Back to Journal
2026-04-08
Research Entry

MuJoCo Robotics Lab — Part 12: Whole-Body Loco-Manipulation

MuJoCoWhole-Body ControlLoco-ManipulationQPHumanoid

Lab 8 of 9 in the MuJoCo Robotics Lab series. A Unitree G1 humanoid walks up to a table, reaches down, grasps an object, and carries it while continuing to walk — all driven by a single task-priority quadratic program running at 500 Hz. This is the capstone that ties every earlier lab together: kinematics, dynamics, contacts, gait generation, and manipulation collapse into one controller.


Problem

Lab 7 gave me a stable walking gait on the G1. Labs 2–5 gave me end-effector control on a fixed-base arm. The obvious (wrong) idea is to run both controllers in parallel: let the gait controller own the legs and the pelvis, let the arm controller own the hands, and hope the two don't fight.

They fight.

Walking and manipulation share the same robot. The arm hangs off a torso that is already being accelerated to track a CoM reference. Reaching forward shifts the CoM outside the support polygon unless the legs compensate. Lifting a 0.5 kg object changes the mass distribution and pushes the ZMP toward the toes. And every one of these tasks ultimately resolves to torques on the same 23 actuated joints, subject to the same contact constraints and the same equation of motion:

M(q) · q̈ + h(q, q̇) = Sᵀ · τ + J_cᵀ · f_c

You cannot split this equation into "leg part" and "arm part." The mass matrix M(q) is dense — arm motion produces reaction torques at the hips, and pushing down with the feet moves the shoulders. Contact forces f_c must satisfy friction cones that depend on the entire body configuration. The only honest answer is a single controller that resolves all tasks jointly, with an explicit priority order, against the full dynamics.

Theory

The whole-body controller is formulated in task space. Every objective — CoM tracking, swing-foot tracking, hand tracking, posture regularization — is written as a desired acceleration in the space it lives in, and related to the generalized acceleration through a task Jacobian J_i:

ẍ_i_des = J_i · q̈ + J̇_i · v

Given a desired task-space acceleration a_d_i (produced by a PD controller on task error), the controller wants J_i · q̈ - (a_d_i - J̇_i · v) ≈ 0 for every task simultaneously. With more tasks than DOFs — which is always the case here — the system is over-constrained and must be resolved by priority.

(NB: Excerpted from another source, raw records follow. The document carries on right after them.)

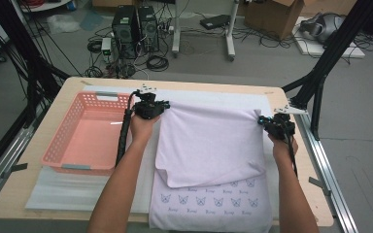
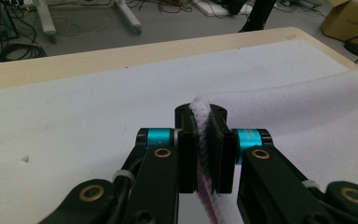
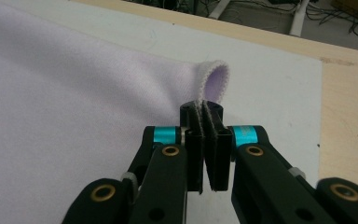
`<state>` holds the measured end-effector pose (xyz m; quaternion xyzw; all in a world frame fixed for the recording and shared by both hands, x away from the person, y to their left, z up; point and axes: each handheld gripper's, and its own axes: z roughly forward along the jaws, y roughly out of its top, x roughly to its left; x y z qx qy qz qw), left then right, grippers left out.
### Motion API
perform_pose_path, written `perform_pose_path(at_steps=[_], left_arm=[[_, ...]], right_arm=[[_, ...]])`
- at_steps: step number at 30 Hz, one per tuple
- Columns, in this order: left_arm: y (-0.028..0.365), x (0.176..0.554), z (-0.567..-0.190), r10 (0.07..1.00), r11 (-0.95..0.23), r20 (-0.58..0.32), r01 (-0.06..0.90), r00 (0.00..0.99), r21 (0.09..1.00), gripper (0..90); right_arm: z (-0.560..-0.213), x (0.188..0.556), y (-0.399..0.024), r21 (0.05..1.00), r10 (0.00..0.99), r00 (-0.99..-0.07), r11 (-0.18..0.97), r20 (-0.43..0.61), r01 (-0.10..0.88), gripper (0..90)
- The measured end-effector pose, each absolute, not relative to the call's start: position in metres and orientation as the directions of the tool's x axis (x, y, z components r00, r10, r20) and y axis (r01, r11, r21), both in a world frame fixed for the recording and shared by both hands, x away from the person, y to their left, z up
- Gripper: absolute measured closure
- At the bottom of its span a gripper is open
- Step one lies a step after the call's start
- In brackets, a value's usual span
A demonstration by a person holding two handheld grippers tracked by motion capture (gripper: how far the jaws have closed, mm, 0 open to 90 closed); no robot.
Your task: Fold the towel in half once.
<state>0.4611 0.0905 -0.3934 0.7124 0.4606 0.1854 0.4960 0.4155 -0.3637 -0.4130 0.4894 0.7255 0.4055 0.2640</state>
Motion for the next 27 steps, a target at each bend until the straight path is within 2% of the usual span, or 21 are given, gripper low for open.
perform_pose_path(at_steps=[5, 8, 10, 16, 18, 21, 22, 25, 27], left_arm=[[0.094, 0.465, -0.399, 0.846, -0.061, -0.210, 0.481, 0.490, 0.874, 82.3], [0.093, 0.465, -0.403, 0.847, -0.041, -0.240, 0.509, 0.474, 0.860, 71.9], [0.092, 0.463, -0.405, 0.849, -0.048, -0.233, 0.507, 0.475, 0.860, 69.1], [0.091, 0.450, -0.406, 0.820, -0.049, -0.258, 0.511, 0.512, 0.858, 56.9], [0.090, 0.442, -0.406, 0.817, -0.038, -0.251, 0.482, 0.519, 0.875, 59.0], [0.089, 0.433, -0.406, 0.806, -0.055, -0.252, 0.492, 0.535, 0.869, 58.5], [0.088, 0.430, -0.405, 0.799, -0.070, -0.253, 0.502, 0.546, 0.862, 58.1], [0.086, 0.414, -0.401, 0.790, -0.050, -0.241, 0.452, 0.563, 0.891, 58.3], [0.085, 0.406, -0.400, 0.781, -0.071, -0.239, 0.462, 0.577, 0.884, 58.1]], right_arm=[[-0.412, 0.424, -0.361, 0.856, 0.927, -0.376, 0.183, 0.014, 0.483, 88.0], [-0.416, 0.427, -0.359, 0.851, 0.933, -0.358, 0.166, 0.027, 0.498, 85.3], [-0.419, 0.428, -0.359, 0.844, 0.934, -0.353, 0.152, 0.047, 0.515, 77.6], [-0.413, 0.420, -0.364, 0.841, 0.928, -0.367, 0.149, 0.063, 0.520, 71.5], [-0.410, 0.414, -0.364, 0.839, 0.922, -0.381, 0.150, 0.073, 0.523, 69.7], [-0.406, 0.406, -0.365, 0.826, 0.911, -0.404, 0.163, 0.084, 0.540, 64.7], [-0.405, 0.403, -0.364, 0.824, 0.907, -0.412, 0.168, 0.086, 0.541, 64.6], [-0.399, 0.391, -0.363, 0.830, 0.896, -0.436, 0.182, 0.080, 0.527, 62.4], [-0.399, 0.381, -0.362, 0.831, 0.892, -0.444, 0.182, 0.086, 0.526, 61.2]])
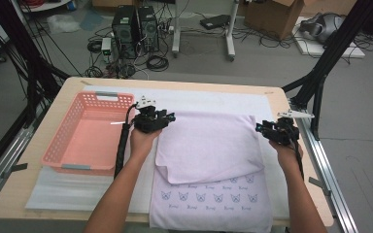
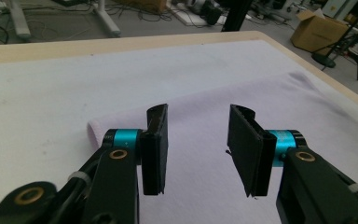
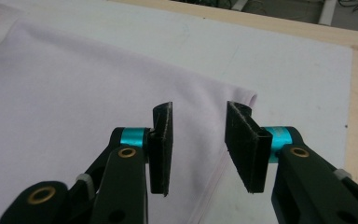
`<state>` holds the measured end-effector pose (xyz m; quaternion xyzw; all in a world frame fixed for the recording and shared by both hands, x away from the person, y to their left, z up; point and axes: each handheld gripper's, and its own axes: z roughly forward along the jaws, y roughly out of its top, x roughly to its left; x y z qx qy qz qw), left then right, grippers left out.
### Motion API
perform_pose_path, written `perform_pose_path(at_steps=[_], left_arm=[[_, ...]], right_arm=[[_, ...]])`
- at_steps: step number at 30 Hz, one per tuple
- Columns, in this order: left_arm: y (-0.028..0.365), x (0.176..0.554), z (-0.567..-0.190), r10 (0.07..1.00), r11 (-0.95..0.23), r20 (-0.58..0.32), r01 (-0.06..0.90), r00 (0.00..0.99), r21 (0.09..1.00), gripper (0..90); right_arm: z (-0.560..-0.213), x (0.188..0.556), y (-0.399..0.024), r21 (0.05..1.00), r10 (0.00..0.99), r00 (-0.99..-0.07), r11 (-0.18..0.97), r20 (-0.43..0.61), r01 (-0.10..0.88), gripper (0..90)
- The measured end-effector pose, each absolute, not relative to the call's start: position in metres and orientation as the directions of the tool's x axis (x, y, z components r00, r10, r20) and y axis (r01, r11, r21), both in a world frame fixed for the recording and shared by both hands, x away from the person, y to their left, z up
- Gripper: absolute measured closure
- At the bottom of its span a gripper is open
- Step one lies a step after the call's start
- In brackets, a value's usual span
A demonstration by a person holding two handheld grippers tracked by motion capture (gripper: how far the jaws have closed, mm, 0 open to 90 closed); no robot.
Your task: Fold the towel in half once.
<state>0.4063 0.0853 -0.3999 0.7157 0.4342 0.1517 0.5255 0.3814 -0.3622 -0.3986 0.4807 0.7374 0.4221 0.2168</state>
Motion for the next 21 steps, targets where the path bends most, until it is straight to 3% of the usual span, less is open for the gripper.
perform_pose_path(at_steps=[10, 15, 18, 21], left_arm=[[0.084, 0.356, -0.414, 0.743, -0.104, -0.234, 0.453, 0.627, 0.886, 56.8], [0.085, 0.337, -0.424, 0.719, -0.124, -0.244, 0.466, 0.650, 0.876, 55.2], [0.087, 0.328, -0.426, 0.707, -0.146, -0.245, 0.476, 0.663, 0.867, 53.9], [0.093, 0.312, -0.430, 0.695, -0.138, -0.248, 0.464, 0.675, 0.875, 52.7]], right_arm=[[-0.418, 0.330, -0.362, 0.792, 0.851, -0.496, 0.180, 0.172, 0.584, 54.5], [-0.425, 0.319, -0.349, 0.774, 0.810, -0.559, 0.236, 0.177, 0.587, 53.7], [-0.431, 0.316, -0.340, 0.750, 0.804, -0.574, 0.281, 0.157, 0.599, 57.6], [-0.436, 0.309, -0.338, 0.730, 0.805, -0.576, 0.308, 0.141, 0.610, 72.1]])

There are two classical approaches. Strict hierarchy (HQP) solves a cascade of QPs, projecting each lower-priority task into the null space of all higher-priority ones. It is mathematically clean but expensive. Weighted QP puts every task into a single least-squares cost with large weight gaps to approximate priority:

min   Σ_i w_i · ‖ J_i · q̈ - (a_d_i - J̇_i · v) ‖²
 q̈,τ,f_c

s.t.  M(q) · q̈ + h(q, q̇) = Sᵀ · τ + J_cᵀ · f_c    (equation of motion)
      A_fric · f_c ≤ 0                              (linearized friction cones)
      τ_min ≤ τ ≤ τ_max                             (torque limits)
      q̈_min ≤ q̈ ≤ q̈_max                           (acceleration limits)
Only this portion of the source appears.